_RECORDS SHOWN_

BEGIN

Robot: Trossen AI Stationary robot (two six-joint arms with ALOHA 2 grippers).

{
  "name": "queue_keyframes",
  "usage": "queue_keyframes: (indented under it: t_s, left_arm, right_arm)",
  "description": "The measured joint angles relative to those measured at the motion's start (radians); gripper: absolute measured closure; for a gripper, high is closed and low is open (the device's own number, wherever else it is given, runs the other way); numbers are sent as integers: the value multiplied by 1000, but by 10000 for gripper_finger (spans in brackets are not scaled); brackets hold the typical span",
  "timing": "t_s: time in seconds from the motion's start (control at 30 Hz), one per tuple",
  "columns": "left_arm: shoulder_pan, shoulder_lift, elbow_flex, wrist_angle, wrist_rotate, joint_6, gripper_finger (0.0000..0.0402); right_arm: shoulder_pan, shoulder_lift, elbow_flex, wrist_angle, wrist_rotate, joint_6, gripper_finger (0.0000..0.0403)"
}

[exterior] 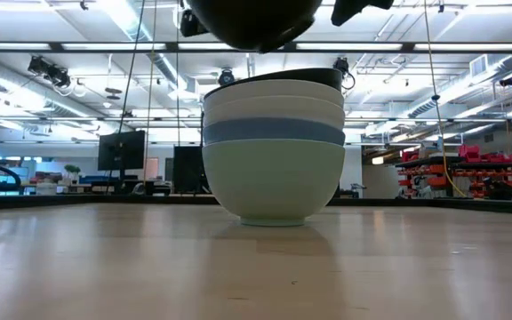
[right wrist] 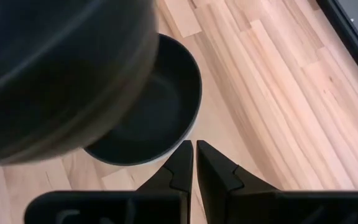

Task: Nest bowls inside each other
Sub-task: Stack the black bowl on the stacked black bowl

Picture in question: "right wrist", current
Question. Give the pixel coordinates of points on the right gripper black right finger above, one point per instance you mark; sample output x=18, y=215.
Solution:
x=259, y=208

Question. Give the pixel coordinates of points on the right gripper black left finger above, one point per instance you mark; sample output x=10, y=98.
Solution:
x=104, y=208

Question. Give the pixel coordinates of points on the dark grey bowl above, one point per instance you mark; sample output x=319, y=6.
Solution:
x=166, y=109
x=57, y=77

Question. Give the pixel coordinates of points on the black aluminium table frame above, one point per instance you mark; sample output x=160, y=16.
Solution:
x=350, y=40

END
BEGIN

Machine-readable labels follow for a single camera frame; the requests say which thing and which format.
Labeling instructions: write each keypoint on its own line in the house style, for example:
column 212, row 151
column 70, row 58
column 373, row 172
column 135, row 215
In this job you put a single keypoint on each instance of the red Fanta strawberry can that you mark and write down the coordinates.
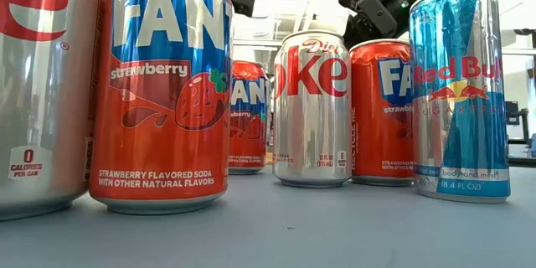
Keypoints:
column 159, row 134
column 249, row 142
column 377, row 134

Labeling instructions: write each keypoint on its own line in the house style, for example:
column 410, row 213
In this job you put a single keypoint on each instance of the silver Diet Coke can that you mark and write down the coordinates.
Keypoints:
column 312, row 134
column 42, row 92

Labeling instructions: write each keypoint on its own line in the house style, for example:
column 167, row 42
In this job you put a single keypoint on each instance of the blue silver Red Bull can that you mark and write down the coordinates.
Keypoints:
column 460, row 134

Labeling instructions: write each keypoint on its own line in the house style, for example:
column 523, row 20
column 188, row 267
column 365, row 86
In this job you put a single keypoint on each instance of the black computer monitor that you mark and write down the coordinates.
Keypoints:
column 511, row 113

END

_THE PROBLEM_
Please give back, exactly as it stands above, the stretch from the line with "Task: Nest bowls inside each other" through the line with "Question. Give the pixel coordinates of points on the black", and no line outside it.

_YOUR RESPONSE_
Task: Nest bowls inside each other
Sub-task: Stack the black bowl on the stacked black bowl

Picture in question: "right wrist", current
Question. Give the pixel coordinates of points on the right gripper black right finger above, one point per instance you mark; sample output x=18, y=215.
Solution:
x=259, y=208

Question. Give the pixel coordinates of points on the right gripper black left finger above, one point per instance you mark; sample output x=10, y=98.
Solution:
x=104, y=208

Question. Give the pixel coordinates of points on the dark grey bowl above, one point per instance you mark; sample output x=319, y=6.
Solution:
x=166, y=109
x=57, y=77

Question. Give the pixel coordinates of points on the black aluminium table frame above, one point per instance you mark; sample output x=160, y=16.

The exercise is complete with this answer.